**TASK REQUIREMENTS**
In the records that follow, find the line with "Point to the red push button switch."; from there, retype every line exactly through the line with "Point to the blue plastic tray.", which also belongs to the answer.
═════ PROVIDED DATA
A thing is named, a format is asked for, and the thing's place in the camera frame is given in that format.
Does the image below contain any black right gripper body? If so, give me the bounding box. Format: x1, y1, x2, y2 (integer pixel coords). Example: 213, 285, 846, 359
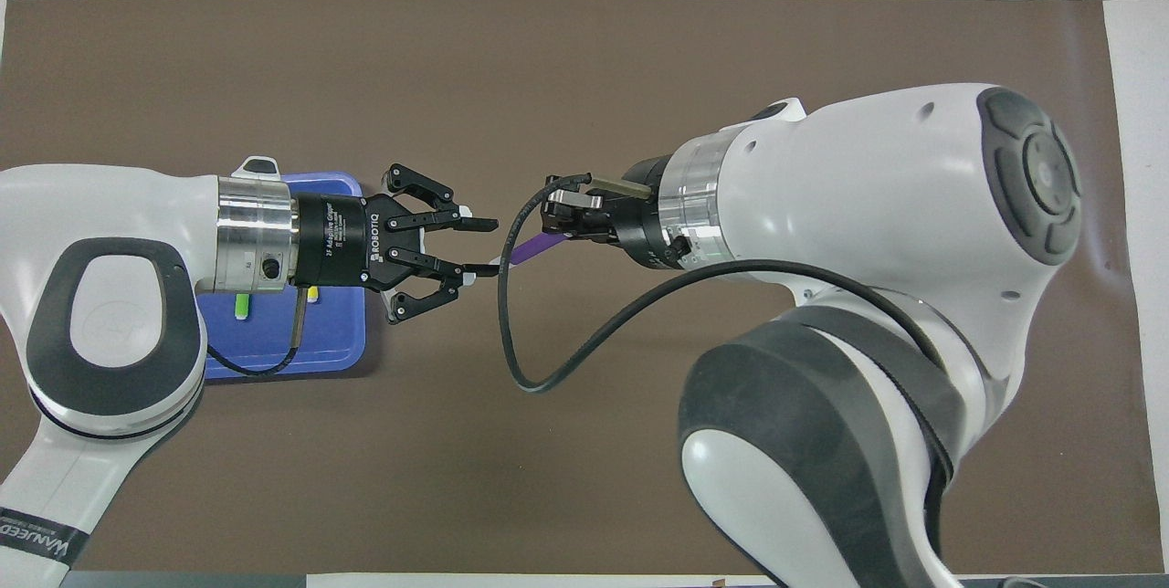
584, 157, 681, 271

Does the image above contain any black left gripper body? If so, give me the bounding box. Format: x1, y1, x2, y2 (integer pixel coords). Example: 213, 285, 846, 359
290, 194, 396, 288

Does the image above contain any purple pen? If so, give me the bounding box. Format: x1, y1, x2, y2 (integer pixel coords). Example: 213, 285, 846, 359
491, 232, 567, 271

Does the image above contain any blue plastic tray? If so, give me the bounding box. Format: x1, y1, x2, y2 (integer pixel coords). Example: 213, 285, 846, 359
203, 171, 368, 381

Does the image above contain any brown table mat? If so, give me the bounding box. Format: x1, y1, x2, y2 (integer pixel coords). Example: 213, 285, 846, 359
0, 0, 1138, 575

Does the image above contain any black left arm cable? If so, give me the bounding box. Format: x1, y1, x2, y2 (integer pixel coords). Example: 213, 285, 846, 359
205, 287, 307, 379

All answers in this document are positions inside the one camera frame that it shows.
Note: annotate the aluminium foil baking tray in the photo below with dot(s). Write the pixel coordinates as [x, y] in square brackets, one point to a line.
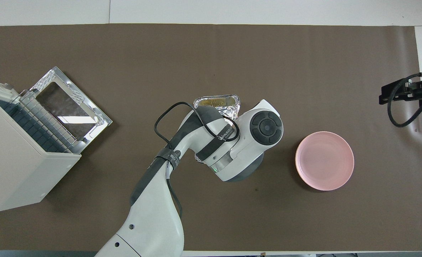
[232, 110]

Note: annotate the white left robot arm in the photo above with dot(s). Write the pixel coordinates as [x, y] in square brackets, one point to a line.
[153, 214]

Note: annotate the cream toaster oven body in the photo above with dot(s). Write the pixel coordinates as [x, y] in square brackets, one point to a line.
[14, 160]

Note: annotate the brown table mat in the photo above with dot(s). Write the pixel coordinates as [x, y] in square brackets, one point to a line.
[303, 71]

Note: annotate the pink round plate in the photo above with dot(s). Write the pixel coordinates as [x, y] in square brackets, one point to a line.
[324, 160]

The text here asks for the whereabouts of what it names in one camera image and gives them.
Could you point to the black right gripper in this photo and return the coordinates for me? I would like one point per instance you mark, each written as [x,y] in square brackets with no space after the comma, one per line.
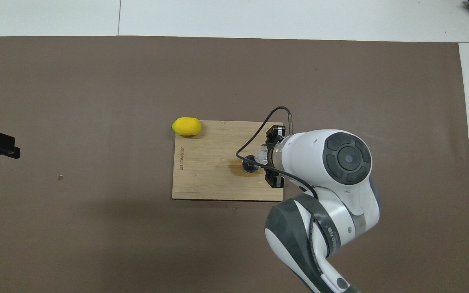
[274,158]

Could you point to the small clear glass cup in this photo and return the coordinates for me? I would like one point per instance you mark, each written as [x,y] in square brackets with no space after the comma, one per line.
[263,156]

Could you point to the steel double jigger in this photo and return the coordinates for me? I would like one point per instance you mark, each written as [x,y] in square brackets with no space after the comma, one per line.
[247,167]

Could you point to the wooden cutting board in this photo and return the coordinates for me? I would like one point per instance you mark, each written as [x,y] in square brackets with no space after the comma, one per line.
[210,171]

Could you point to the yellow lemon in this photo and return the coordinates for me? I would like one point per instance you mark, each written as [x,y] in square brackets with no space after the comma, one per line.
[186,126]

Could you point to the brown table mat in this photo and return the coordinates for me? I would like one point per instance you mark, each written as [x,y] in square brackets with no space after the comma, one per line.
[96,244]

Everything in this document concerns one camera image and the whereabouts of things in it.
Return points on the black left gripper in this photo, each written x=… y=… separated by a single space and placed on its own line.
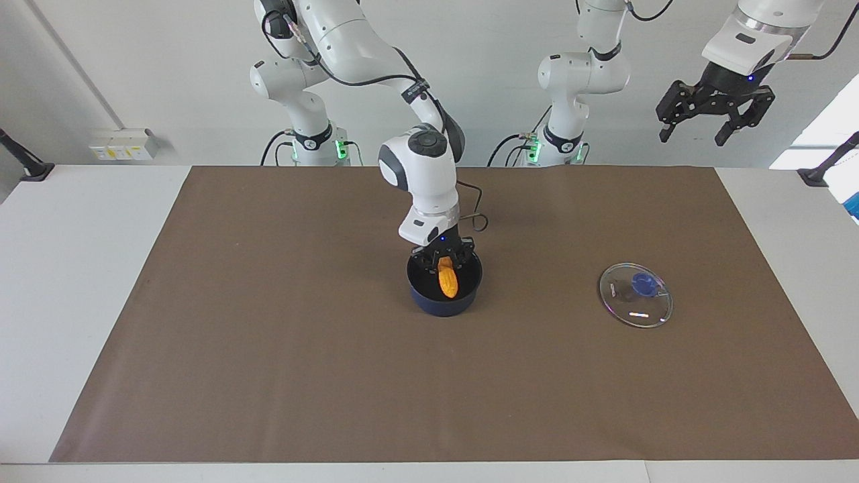
x=728 y=87

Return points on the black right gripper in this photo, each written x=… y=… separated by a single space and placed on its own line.
x=449 y=243

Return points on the yellow toy corn cob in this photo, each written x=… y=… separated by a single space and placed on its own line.
x=448 y=285

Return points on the glass lid blue knob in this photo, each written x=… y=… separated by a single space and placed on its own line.
x=645 y=285

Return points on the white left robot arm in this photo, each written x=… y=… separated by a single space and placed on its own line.
x=577 y=74

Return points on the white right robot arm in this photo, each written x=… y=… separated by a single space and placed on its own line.
x=423 y=181

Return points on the dark blue saucepan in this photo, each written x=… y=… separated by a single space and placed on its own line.
x=443 y=307

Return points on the brown table mat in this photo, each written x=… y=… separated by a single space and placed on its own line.
x=335 y=389

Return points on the blue object at table edge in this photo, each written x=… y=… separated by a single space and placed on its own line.
x=853 y=204

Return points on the black camera stand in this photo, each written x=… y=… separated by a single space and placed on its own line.
x=815 y=176
x=33 y=171

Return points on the white wall socket strip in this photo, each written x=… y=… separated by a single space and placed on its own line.
x=121 y=151

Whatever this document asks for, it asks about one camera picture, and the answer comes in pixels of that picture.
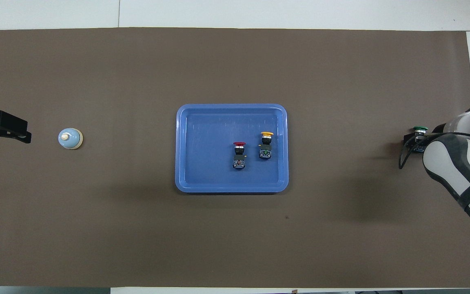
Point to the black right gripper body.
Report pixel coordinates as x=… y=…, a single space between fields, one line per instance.
x=437 y=132

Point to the green push button switch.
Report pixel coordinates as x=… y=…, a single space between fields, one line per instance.
x=420 y=129

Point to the yellow push button switch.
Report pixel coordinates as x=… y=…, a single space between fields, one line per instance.
x=265 y=148

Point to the red push button switch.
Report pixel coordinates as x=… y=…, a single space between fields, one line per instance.
x=239 y=157

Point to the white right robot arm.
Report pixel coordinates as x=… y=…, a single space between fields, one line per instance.
x=443 y=159

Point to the light blue desk bell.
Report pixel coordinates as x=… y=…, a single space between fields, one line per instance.
x=70 y=139

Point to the blue plastic tray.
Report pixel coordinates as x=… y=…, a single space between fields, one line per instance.
x=210 y=155

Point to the brown table mat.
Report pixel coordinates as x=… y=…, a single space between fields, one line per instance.
x=137 y=228
══════════
**ANSWER SPACE**
Point to the red push button switch.
Report pixel coordinates as x=… y=…, a single space between fields, one line per instance.
x=239 y=157

Point to the white right robot arm.
Report pixel coordinates as x=… y=…, a single space between fields, one line per instance.
x=443 y=159

Point to the light blue desk bell.
Report pixel coordinates as x=… y=…, a single space between fields, one line per instance.
x=70 y=139

Point to the blue plastic tray.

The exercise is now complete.